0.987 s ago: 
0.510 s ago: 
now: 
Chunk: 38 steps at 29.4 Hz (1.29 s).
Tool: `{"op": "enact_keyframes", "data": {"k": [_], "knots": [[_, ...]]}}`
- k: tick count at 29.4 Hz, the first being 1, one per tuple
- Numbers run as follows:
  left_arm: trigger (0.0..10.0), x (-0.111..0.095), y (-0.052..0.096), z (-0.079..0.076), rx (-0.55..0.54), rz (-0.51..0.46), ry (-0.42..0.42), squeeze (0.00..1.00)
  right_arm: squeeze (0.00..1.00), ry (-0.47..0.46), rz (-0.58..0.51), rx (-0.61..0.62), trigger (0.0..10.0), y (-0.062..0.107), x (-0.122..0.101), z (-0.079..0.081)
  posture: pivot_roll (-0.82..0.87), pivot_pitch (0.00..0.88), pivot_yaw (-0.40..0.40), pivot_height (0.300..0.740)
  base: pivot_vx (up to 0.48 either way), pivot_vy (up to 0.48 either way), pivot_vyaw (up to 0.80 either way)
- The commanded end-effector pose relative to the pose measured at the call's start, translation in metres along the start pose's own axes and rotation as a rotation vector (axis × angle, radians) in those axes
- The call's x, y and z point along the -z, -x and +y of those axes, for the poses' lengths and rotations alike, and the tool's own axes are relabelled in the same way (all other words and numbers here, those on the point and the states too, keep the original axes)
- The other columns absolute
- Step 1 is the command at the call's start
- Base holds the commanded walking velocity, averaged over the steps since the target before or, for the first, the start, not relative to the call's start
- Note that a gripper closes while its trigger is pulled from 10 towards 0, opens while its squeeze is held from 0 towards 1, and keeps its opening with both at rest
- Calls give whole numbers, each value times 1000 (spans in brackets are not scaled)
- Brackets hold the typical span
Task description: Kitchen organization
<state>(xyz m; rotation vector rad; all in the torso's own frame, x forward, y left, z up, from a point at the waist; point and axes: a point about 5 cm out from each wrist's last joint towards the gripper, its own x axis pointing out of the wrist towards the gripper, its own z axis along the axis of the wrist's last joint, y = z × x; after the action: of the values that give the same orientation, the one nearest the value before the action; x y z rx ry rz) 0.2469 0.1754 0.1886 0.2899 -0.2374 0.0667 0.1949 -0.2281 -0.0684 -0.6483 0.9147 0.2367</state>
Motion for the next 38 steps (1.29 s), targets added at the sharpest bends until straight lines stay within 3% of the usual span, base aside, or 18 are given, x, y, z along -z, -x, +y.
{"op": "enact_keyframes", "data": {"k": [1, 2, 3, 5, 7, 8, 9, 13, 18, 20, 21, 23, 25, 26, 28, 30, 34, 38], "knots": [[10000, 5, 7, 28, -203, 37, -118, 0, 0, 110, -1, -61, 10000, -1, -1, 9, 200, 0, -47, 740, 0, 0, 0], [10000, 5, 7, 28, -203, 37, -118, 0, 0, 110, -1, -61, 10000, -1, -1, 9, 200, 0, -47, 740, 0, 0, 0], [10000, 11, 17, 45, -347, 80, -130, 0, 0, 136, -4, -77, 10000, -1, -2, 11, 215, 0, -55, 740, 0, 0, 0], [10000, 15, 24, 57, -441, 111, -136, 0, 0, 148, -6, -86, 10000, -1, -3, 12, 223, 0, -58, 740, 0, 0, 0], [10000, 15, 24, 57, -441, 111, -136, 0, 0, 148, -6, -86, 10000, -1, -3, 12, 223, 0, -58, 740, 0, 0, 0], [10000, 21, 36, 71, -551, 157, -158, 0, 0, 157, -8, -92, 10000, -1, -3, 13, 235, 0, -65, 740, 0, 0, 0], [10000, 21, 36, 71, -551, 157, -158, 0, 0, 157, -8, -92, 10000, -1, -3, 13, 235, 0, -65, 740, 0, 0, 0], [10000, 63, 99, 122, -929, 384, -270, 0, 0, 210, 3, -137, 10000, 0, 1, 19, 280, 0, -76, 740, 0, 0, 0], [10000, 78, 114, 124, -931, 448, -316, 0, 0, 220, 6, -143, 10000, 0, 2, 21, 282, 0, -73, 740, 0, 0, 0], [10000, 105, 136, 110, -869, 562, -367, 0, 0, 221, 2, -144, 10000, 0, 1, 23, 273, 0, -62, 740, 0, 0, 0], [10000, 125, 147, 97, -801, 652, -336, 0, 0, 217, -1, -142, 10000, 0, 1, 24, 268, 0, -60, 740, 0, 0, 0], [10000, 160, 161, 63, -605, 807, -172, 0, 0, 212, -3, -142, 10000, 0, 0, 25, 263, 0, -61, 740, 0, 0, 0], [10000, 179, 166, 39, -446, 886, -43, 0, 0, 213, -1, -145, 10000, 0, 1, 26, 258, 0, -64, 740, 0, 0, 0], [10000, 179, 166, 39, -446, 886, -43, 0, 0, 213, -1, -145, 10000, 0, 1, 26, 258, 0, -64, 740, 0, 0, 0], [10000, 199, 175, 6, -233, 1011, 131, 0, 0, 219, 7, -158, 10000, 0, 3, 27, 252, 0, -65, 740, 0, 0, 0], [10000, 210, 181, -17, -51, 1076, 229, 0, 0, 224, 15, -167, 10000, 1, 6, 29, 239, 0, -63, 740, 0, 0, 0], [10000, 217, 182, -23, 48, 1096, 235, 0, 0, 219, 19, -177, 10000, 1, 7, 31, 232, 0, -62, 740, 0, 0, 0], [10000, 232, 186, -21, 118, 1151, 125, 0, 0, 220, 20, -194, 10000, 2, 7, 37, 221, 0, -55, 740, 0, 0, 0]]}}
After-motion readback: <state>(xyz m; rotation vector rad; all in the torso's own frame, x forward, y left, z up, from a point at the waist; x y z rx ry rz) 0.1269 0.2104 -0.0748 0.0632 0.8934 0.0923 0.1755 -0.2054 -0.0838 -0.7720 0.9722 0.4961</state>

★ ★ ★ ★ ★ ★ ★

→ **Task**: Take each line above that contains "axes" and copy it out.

→ **Written response**:
- The commanded end-effector pose relative to the pose measured at the call's start, translation in metres along the start pose's own axes and rotation as a rotation vector (axis × angle, radians) in those axes
- The call's x, y and z point along the -z, -x and +y of those axes, for the poses' lengths and rotations alike, and the tool's own axes are relabelled in the same way (all other words and numbers here, those on the point and the states too, keep the original axes)
<state>(xyz m; rotation vector rad; all in the torso's own frame, x forward, y left, z up, from a point at the waist; point and axes: a point about 5 cm out from each wrist's last joint towards the gripper, its own x axis pointing out of the wrist towards the gripper, its own z axis along the axis of the wrist's last joint, y = z × x; after the action: of the values that give the same orientation, the one nearest the value before the action; x y z rx ry rz) 0.2469 0.1754 0.1886 0.2899 -0.2374 0.0667 0.1949 -0.2281 -0.0684 -0.6483 0.9147 0.2367</state>

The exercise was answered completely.